» Work to be completed
Only the pictures should be dropped; copy the rest of the entries exactly.
Data supplied section start
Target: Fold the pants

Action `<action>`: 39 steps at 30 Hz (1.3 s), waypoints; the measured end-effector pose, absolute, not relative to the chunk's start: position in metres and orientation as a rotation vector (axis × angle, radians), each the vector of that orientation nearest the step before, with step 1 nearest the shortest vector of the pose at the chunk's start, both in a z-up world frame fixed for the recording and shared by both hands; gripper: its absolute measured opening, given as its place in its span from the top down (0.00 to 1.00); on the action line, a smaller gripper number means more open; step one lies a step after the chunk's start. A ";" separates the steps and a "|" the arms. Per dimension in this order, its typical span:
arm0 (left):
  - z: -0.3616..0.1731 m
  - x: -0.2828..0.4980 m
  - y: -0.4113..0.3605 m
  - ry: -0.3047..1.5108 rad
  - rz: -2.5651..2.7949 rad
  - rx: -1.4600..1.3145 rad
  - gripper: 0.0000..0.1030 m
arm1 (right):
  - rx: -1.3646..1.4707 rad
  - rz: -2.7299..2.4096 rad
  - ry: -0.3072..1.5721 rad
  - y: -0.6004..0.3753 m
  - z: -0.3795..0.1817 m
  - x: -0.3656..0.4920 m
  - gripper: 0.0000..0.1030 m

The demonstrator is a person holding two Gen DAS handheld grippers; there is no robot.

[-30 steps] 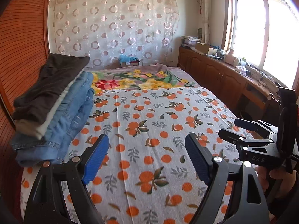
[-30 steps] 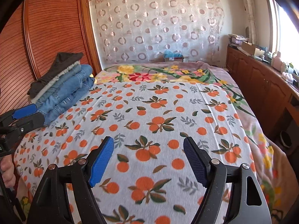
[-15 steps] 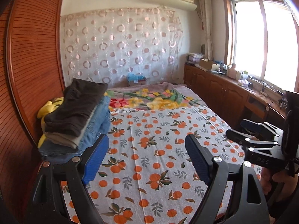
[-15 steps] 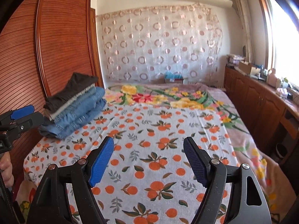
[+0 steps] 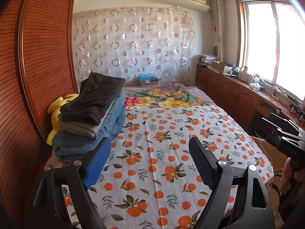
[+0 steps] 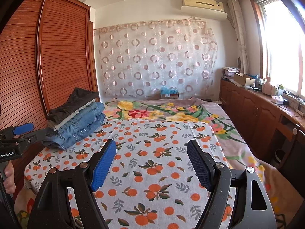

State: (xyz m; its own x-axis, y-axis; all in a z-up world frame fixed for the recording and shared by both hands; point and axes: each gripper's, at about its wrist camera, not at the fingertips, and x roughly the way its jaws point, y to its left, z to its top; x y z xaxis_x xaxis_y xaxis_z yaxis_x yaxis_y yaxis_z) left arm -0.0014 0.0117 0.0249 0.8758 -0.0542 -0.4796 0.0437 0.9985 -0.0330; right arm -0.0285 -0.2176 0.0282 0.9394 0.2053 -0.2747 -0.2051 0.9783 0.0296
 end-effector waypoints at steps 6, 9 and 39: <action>0.025 -0.004 0.014 0.490 -0.040 -0.025 0.18 | 0.003 0.210 0.281 -0.215 0.027 -0.025 0.24; 0.026 -0.006 0.014 0.485 -0.038 -0.022 0.18 | 0.007 0.211 0.283 -0.215 0.028 -0.023 0.24; 0.027 -0.006 0.008 0.480 -0.048 -0.017 0.18 | 0.005 0.224 0.279 -0.219 0.028 -0.024 0.24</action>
State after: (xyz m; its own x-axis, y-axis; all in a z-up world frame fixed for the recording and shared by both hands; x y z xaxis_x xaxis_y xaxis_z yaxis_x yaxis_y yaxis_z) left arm -0.0062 0.0078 0.0271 0.8859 -0.0503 -0.4612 0.0423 0.9987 -0.0278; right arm -0.0244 -0.2186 0.0285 0.9368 0.2196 -0.2725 -0.2183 0.9752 0.0356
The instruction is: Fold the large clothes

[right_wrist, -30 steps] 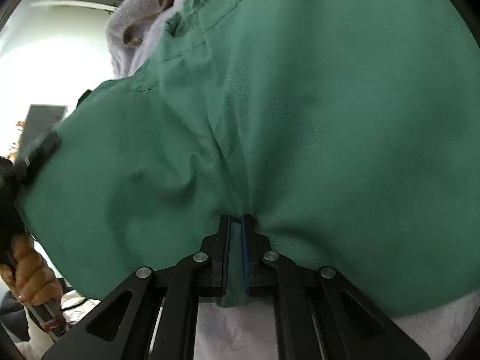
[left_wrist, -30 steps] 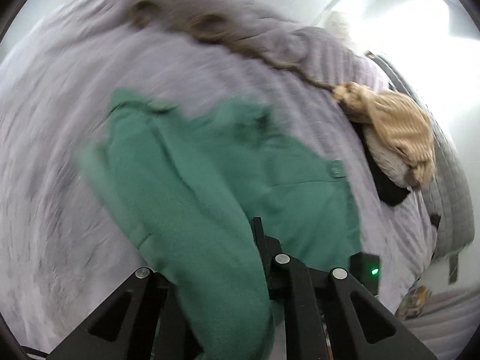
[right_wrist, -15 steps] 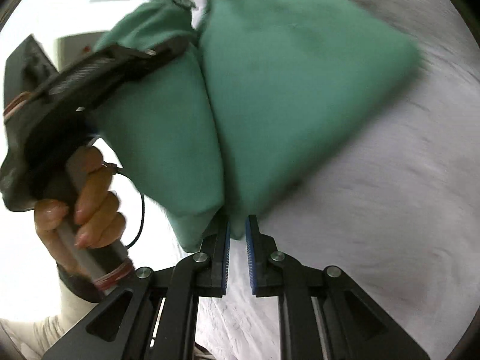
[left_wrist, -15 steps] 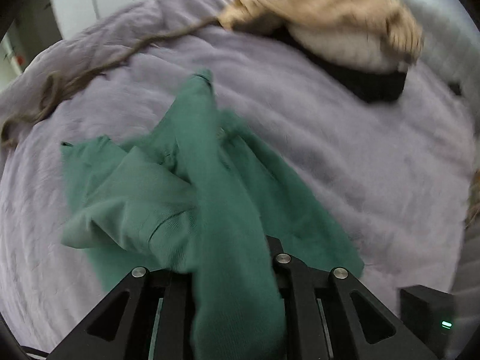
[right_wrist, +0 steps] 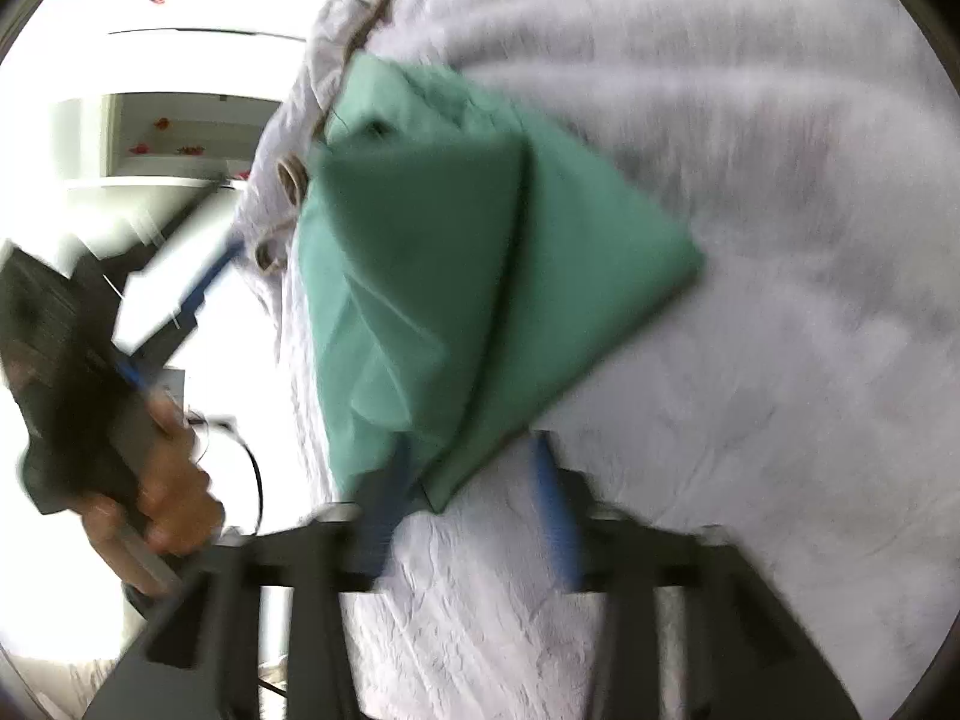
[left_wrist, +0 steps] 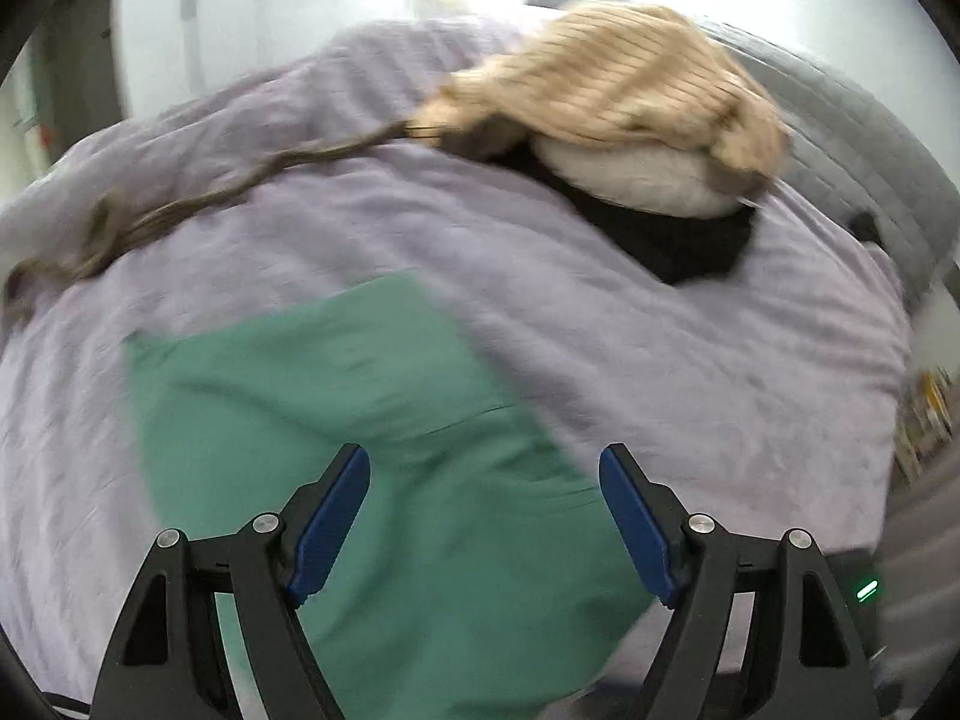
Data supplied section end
» Result
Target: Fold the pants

Action `<action>`: 39 steps at 30 Hz (1.3 s), waypoints; the measured end-effector pose, absolute, not relative to the chunk's start: position in metres and orientation as a rotation vector (axis × angle, radians), each the vector of that orientation nearest the step before, with step 1 nearest the shortest vector of the pose at the chunk's start, both in a z-up world frame fixed for the recording and shared by both hands; gripper: its absolute measured opening, given as its place in its span from the top down (0.00 to 1.00); on the action line, a smaller gripper number means more open; step one lies a step after the chunk's start. A ";" separates the steps and a "|" the arms. Per dimension in this order, its typical span:
arm0 (left):
  - z: -0.3616..0.1731 m
  - x: -0.2828..0.4980 m
  - y: -0.4113..0.3605 m
  - ry: -0.3047..1.5108 rad
  - rz: -2.5651..2.7949 rad
  - rx: -1.4600..1.3145 rad
  - gripper: 0.0000..0.1030 m
arm1 (right):
  - rx: -1.3646..1.4707 rad
  - rz: -2.7299..2.4096 rad
  - ry: -0.3072..1.5721 rad
  - y: -0.6004..0.3753 m
  - z: -0.3795..0.1817 m
  - x: -0.3656..0.4920 m
  - gripper: 0.0000..0.1030 m

The demonstrator is a person holding two Gen DAS handheld grippers; there is no robot.

[-30 steps] 
[-30 steps] 
[-15 steps] 
[-15 steps] 
[+0 steps] 
[+0 steps] 

State: (xyz m; its own x-axis, y-axis; all in a z-up world frame fixed for the recording and shared by both hands; point and axes: each gripper's, at about its wrist camera, not at the fingertips, and x roughly the way its jaws point, y to its left, z to its top; x y z xaxis_x xaxis_y xaxis_z yaxis_x yaxis_y yaxis_z) left arm -0.0014 0.0117 0.0249 0.8758 -0.0542 -0.4796 0.0437 0.9985 -0.0330; right arm -0.0285 -0.2176 0.0282 0.9394 0.2053 -0.2747 -0.2051 0.9783 0.0296
 end-effector waypoints at steps 6, 9 and 39: <action>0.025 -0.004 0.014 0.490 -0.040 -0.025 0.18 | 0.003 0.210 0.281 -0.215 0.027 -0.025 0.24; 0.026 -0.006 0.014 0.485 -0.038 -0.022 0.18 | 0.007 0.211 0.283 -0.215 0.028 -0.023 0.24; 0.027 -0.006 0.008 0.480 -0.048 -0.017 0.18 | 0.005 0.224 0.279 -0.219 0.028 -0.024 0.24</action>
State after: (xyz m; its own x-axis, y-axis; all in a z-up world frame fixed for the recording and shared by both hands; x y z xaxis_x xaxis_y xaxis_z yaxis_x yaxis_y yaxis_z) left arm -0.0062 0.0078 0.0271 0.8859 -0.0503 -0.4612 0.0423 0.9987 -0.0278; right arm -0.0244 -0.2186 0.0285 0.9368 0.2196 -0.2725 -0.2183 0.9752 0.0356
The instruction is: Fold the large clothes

[right_wrist, -30 steps] 
[left_wrist, -30 steps] 
[right_wrist, -15 steps] 
[left_wrist, -15 steps] 
[right_wrist, +0 steps] 
[left_wrist, +0 steps] 

No additional output is expected.